NLP Functions
nlp_get_entities
nlp_get_entities(text, label=None)
Extracts entities from natural language text. Args: text (str): the text of interest label (str): filters for a specific kind of entity, such as PERSON or ORG. Defaults to None, which gets all entity types. Returns: Returns a dictionary containing entities extracted from the text Examples: nlp_get_entities('The Massachusetts Institute of Technology is a private research university in Cambridge, Massachusetts, United States.') -> { 'entities': [ {'char_pos': {'end': 41, 'start': 0}, 'entity': u'The Massachusetts Institute of Technology', 'label': u'ORG', 'word_pos': {'end': 5, 'start': 0}}, {'char_pos': {'end': 87, 'start': 78}, 'entity': u'Cambridge', 'label': u'GPE', 'word_pos': {'end': 12, 'start': 11}}, {'char_pos': {'end': 102, 'start': 89}, 'entity': u'Massachusetts', 'label': u'GPE', 'word_pos': {'end': 14, 'start': 13}}, {'char_pos': {'end': 117, 'start': 104}, 'entity': u'United States', 'label': u'GPE', 'word_pos': {'end': 17, 'start': 15}} ], 'status': 'OK' }
nlp_token_clean
nlp_token_clean(text, model=None, model_config=None)
Cleans a token according to the provided model. Args: text (str): the token of interest model (str): the name of a valid token model model_config (map): A map of options to configure the model Returns: The input token, cleaned according to the logic of the token model. Examples: nlp_token_clean('20IB0A1B', model='matcher:only-digits') -> '20180418'
nlp_token_find
nlp_token_find(text, model=None, separator=None, tokenizer=None, model_config=None, tokenizer_config=None)

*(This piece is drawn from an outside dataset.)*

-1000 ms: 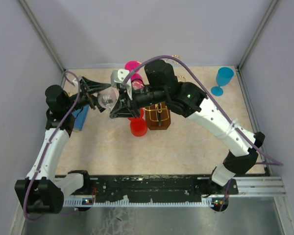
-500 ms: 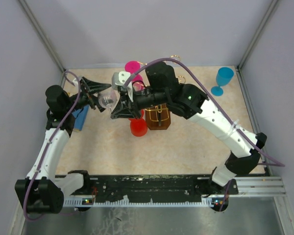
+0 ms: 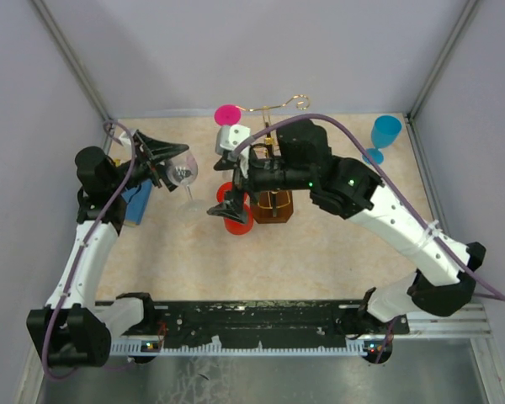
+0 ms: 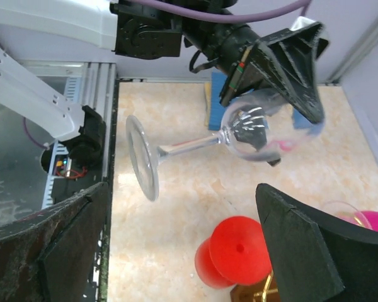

Tokenizes the input string and returns the best scoring token according to the provided matcher. If given, will use specified tokenizer. Otherwise, will use the default tokenizer specified in the tokenmatcher class. If no tokenizer is specified or set as default, will use unigram tokenizer. Args: text (str): the text assumed to contain the token of interest model (str): the name of a valid token matcher separator (str): the string on which to to split text into tokens tokenizer (str): the name of a valid tokenizer model_config (map): A map of options to configure the model tokenizer_config (map): A map of options to configure the tokenizer Returns: The best scoring token according to the provided matcher logic. Examples: nlp_token_find('Due on 20IB-0A-1B', model='matcher:only-digits', separator=' ') -> '20IB-0A-1B'
nlp_token_find_all
nlp_token_find_all(text, model=None, separator=None, threshold=None, tokenizer=None, model_config=None, tokenizer_config=None)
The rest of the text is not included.